I distillati di frutta prodotti con il metodo ungherese sono considerati un patrimonio nazionale e oggi solo questi possono essere chiamati "pálinka". L’alcol ottenuto da mele e pere, così come la vodka, ha un sapore neutro, quindi si combina bene con le erbe curative. Un fattore importante nei distillati vegetali è la gradazione alcolica.
Più alta è la gradazione, più efficacemente estrae i principi attivi delle piante. Un distillato al 70% può essere diluito con acqua fino al 40% in un secondo momento.
Rum
Per il suo aroma e sapore distintivi, non è adatto per preparare pálinka aromatizzata con erbe europee.
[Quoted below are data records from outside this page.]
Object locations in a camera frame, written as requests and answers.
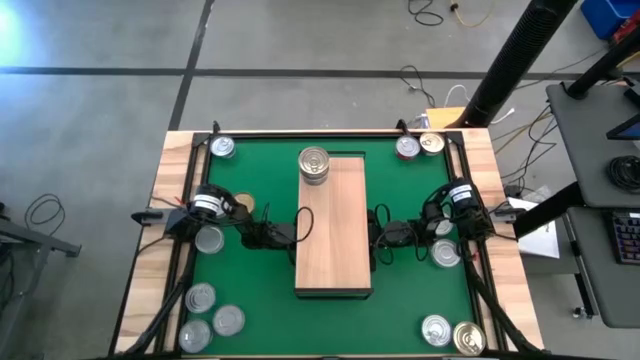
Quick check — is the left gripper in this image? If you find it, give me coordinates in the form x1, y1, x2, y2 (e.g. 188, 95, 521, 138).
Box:
262, 221, 299, 267

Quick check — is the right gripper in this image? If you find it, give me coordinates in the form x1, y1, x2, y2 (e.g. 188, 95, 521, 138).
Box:
368, 208, 419, 274

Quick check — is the wooden shelf black metal frame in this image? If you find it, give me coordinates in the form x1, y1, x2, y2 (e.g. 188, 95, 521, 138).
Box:
293, 151, 375, 300

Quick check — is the red seafood can silver lid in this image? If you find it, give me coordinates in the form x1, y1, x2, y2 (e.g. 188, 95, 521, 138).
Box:
394, 134, 422, 162

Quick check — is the green seafood can silver lid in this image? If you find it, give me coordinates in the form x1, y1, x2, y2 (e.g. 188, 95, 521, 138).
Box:
194, 224, 226, 256

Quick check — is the teal seafood can silver lid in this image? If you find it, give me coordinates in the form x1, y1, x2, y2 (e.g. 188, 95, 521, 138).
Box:
209, 134, 237, 160

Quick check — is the green table mat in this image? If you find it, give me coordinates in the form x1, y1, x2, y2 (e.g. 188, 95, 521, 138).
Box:
192, 137, 476, 357

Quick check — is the cardboard box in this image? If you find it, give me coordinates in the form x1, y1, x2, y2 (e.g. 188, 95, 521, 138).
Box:
424, 105, 467, 130

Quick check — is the white paper sheet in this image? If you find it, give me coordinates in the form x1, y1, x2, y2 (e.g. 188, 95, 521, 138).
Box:
507, 196, 561, 260

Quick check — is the black desk leg bar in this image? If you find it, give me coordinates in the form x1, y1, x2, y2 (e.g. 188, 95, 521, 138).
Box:
512, 180, 586, 240

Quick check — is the grey desk top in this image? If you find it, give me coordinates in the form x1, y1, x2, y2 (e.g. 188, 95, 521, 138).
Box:
544, 79, 640, 209
564, 204, 640, 330

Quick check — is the black corrugated column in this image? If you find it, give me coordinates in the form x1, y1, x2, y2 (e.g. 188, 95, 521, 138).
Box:
458, 0, 581, 129

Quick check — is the grey metal stand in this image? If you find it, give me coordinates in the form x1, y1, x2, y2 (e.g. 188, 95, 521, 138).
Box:
0, 202, 83, 351

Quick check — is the black keyboard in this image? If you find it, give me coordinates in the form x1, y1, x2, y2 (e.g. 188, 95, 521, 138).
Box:
606, 209, 640, 266

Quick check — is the tablet with blue screen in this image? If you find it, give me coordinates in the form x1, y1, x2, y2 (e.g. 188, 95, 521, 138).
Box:
606, 112, 640, 142

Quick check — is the black desk pole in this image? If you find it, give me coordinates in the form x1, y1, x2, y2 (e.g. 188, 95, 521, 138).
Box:
566, 27, 640, 100

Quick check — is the blue plastic bin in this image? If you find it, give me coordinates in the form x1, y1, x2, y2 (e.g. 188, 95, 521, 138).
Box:
579, 0, 640, 41

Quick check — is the red box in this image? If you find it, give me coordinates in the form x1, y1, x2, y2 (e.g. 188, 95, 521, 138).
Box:
612, 19, 640, 45

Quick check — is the black cable sleeve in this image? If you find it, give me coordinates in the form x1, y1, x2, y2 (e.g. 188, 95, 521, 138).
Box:
122, 249, 194, 357
462, 247, 534, 357

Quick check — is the white floor cable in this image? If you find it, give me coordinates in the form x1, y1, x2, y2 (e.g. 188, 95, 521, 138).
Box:
442, 83, 516, 125

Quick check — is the floor cable bundle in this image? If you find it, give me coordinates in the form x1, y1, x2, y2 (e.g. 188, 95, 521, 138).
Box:
498, 102, 560, 182

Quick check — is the yellow floor cable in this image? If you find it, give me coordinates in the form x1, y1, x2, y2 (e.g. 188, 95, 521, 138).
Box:
448, 0, 497, 29

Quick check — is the coiled black cable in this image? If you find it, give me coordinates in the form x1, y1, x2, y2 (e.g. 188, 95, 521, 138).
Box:
606, 154, 640, 195

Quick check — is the black floor cable loop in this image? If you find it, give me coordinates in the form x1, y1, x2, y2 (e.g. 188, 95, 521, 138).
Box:
23, 192, 67, 232
È invece ideale per cocktail, grog, tè e caffè, cioè bevande calde. Si abbina bene con vaniglia, cannella, zenzero, arancia e anice stellato. Una ricetta classica a base di rum è la frutta conservata nel rum.
Gin
Si distilla da cereali e si aggiungono bacche di ginepro per il gusto. Da qui il nome Genever, che in francese significa ginepro. È perfetto come base per bevande che richiedono un sapore relativamente neutro, dato che il gusto del ginepro non è troppo intenso.
Vino
Nei monasteri medievali c’erano molte vigne. Oltre alla preghiera, la coltivazione della vite era fondamentale per i monaci. Nei loro vini aggiungevano erbe curative, creando così vere bevande medicinali. Puoi aggiungere le erbe al vino a freddo o cuocerle insieme. La filtrazione deve essere accurata perché anche la minima impurità rende il vino torbido. Queste bevande non si conservano a lungo, quindi è meglio consumarle rapidamente.
Cognac
I distillati nobili non sono indicati per preparare bevande alle erbe. Ma ci sono altri distillati di vino, come la grappa, molto popolare in Italia, che nella versione a basso o zero zucchero è perfetta per questo scopo.
Questo articolo si basa sul libro di Gabriele Bickel "Liquori, distillati, bevande curative" (Sziget Kiadó, 2003).